Per la maggior parte degli interventi di riqualificazione energetica è stata approvata la legge 205/2017 (legge di bilancio 2018) che ha prorogato la detrazione, nella misura del 65%, fino al 31 dicembre 2018, mentre per altri l’ha ridotta al 50%.

In particolare, dal 1° gennaio 2018 la detrazione è pari al 50% per le seguenti spese:

  • acquisto e posa in opera di finestre comprensive di infissi e di schermature solari,
  • sostituzione di impianti di climatizzazione invernale con impianti dotati di caldaie a condensazione con efficienza almeno pari alla classe A di prodotto,
  • acquisto e posa in opera di impianti di climatizzazione invernale dotati di generatori di calore alimentati da biomasse combustibili.

Come funziona la riqualificazione

Se si procede con un intervento di riqualificazione energetica si potrà avere una detrazione da ripartire in 10 rate annuali di pari all’importo, che variano a seconda che l’intervento riguardi la singola unità immobiliare oppure edifici condominiali e a seconda dell’anno in cui si effettua la manovra di riqualificazione.

La detrazione può essere richiesta per qualsiasi tipo di edificio fra cui:

  • prefabbricati o fabbricati,
  • edifici abitativi,
  • edifici strumentali (come capannoni, magazzini ecc.),
  • edifici per esercizio di impresa/ professione d’arte.

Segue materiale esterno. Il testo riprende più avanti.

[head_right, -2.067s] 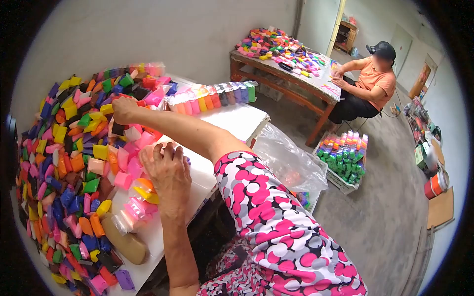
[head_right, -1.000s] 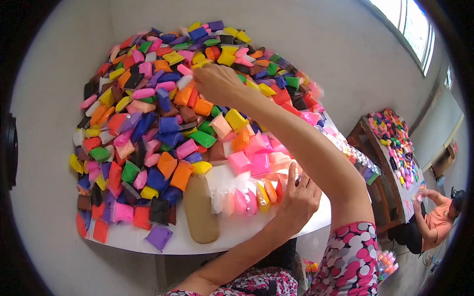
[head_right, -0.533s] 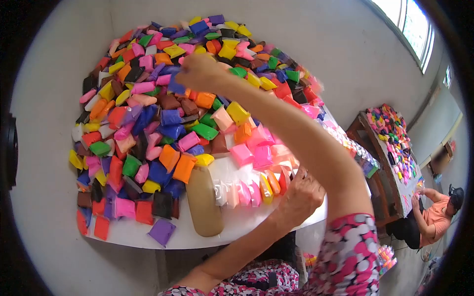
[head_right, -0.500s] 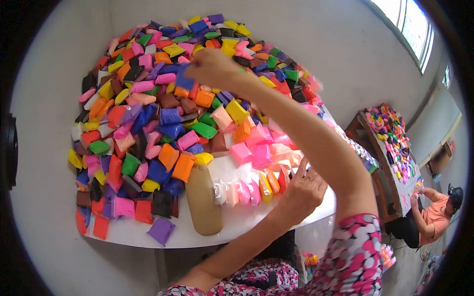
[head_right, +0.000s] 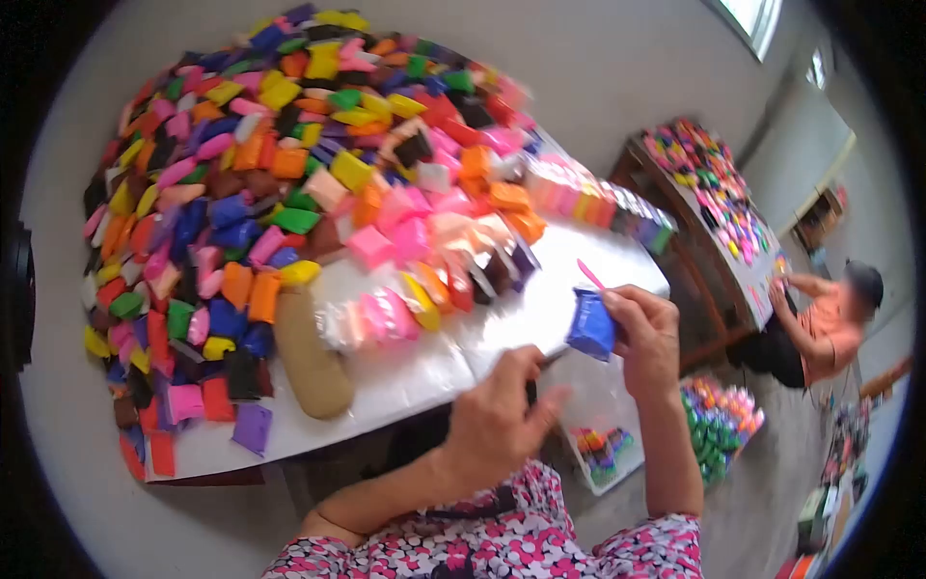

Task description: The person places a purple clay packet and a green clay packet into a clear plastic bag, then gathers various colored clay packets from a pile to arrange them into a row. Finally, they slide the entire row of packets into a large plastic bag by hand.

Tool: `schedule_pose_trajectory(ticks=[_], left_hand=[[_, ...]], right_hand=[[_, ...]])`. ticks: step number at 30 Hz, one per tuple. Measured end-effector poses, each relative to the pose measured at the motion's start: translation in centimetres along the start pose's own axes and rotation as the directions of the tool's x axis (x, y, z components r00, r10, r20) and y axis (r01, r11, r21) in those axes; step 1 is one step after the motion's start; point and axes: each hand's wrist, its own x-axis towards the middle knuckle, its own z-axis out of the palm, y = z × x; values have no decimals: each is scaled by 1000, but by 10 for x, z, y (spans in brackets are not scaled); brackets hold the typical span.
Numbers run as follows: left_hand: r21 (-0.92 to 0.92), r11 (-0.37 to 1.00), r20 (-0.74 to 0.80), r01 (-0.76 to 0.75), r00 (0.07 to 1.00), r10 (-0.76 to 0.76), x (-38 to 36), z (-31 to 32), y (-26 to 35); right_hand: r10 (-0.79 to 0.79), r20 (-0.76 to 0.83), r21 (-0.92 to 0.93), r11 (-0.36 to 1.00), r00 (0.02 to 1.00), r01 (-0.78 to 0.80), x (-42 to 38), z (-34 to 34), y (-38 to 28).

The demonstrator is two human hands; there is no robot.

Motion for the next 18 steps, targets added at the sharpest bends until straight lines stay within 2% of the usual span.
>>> schedule_pose_trajectory(ticks=[1,2,3,4,5,6,7,8,12,15,18], left_hand=[[-11,996,53,92,994,-91,-1,0,-1],[-43,993,81,107,991,-103,-3,3,-6],[-98,989,145,114,984,-99,0,2,-8],[-138,990,147,36,989,-16,0,5,-15],[-149,988,168,42,986,-17,2,5,-13],[-160,987,160,28,987,-2,2,6,-13],[-87,996,190,-1,982,17,2,6,-11],[-80,996,194,-33,980,48,3,6,-14],[6,990,202,-144,969,140,3,10,-17],[57,985,228,-164,962,147,3,12,-19],[42,992,277,-115,956,99,5,9,-17]], right_hand=[[22,-31,-38,999,999,-24,-12,0,4],[4,-85,-78,997,996,-10,-20,4,8],[-25,-75,-156,988,997,13,-25,3,12],[-66,-58,-177,983,996,55,-28,2,18],[-131,-24,-209,970,991,123,-28,1,24],[-118,-11,-196,974,993,114,-29,0,28],[-147,30,-229,962,989,150,-29,-5,32],[-143,31,-169,975,989,146,-30,-3,32],[-194,35,-177,964,980,197,-31,0,39],[-241,32,-211,947,970,242,-26,1,51],[-326,42,-271,906,944,325,-26,3,54]])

Per richiedere l’agevolazione è necessario procurarsi i seguenti documenti:

  • attestato di prestazione energetica (APE) che descrive le caratteristiche energetiche dell’edificio in questione,
  • l’asseverazione di un tecnico abilitato che certifichi che siano posseduti i requisiti necessari per effettuare l’intervento di riqualificazione,
  • una scheda informativa sugli interventi realizzati.

A questo punto sarà possibile effettuare un bonifico bancario o postale (a seconda che l’intervento sia per un’impresa o meno), con indicata la causale di pagamento, il codice fiscale del beneficiario della detrazione, la partita IVA o il codice fiscale del soggetto detraente e la partita IVA o il codice fiscale del soggetto che ha effettuato i lavori di riqualificazione.

Importante è anche ricordare che entro i 90 giorni prima del termine dei lavori bisognerà trasmettere all’ente Enea la scheda informativa con riportati gli interventi eseguiti, insieme all’attestato di prestazione energetica. Quest’ultimo procedimento è facilmente eseguibile anche tramite via telematica.